Activity: Give the lines again exactly, from the one holding "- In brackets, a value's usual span" to the last line of the listing below, both ends included and nothing added.

"""

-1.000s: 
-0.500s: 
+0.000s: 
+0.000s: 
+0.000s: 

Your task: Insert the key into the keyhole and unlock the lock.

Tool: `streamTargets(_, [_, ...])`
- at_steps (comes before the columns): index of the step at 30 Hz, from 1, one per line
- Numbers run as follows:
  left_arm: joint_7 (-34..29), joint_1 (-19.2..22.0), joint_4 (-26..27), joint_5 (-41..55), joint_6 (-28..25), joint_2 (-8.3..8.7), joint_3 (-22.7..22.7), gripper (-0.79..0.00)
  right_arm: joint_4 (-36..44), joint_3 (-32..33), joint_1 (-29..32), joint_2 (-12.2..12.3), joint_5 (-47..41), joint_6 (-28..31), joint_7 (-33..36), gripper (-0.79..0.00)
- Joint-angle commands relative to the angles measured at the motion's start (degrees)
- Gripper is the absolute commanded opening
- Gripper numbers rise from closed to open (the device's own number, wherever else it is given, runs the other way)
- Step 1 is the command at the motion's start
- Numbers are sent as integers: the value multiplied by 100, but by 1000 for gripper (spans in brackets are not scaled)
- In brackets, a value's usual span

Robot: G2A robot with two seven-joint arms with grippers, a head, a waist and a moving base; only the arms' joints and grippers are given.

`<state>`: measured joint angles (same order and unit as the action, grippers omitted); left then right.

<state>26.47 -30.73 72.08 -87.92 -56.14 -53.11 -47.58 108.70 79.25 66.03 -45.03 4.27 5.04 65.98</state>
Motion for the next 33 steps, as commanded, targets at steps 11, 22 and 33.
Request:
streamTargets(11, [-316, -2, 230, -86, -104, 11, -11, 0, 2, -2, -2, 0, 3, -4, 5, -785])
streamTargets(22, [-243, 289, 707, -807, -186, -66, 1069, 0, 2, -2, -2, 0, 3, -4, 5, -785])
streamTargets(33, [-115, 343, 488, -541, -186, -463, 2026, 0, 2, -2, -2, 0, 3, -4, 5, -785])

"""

Exercise result:
- In brackets, a value's usual span

Robot: G2A robot with two seven-joint arms with grippers, a head, a waist and a moving base; only the arms' joints and grippers are given.

`<state>`: measured joint angles (same order and unit as the action, grippers omitted); left then right.

<state>26.47 -30.73 72.08 -87.92 -56.14 -53.11 -47.58 108.70 79.25 66.03 -45.03 4.27 5.04 65.98</state>
Motion for the next 33 steps, as commanded, targets at steps 11, 22 and 33.
Request:
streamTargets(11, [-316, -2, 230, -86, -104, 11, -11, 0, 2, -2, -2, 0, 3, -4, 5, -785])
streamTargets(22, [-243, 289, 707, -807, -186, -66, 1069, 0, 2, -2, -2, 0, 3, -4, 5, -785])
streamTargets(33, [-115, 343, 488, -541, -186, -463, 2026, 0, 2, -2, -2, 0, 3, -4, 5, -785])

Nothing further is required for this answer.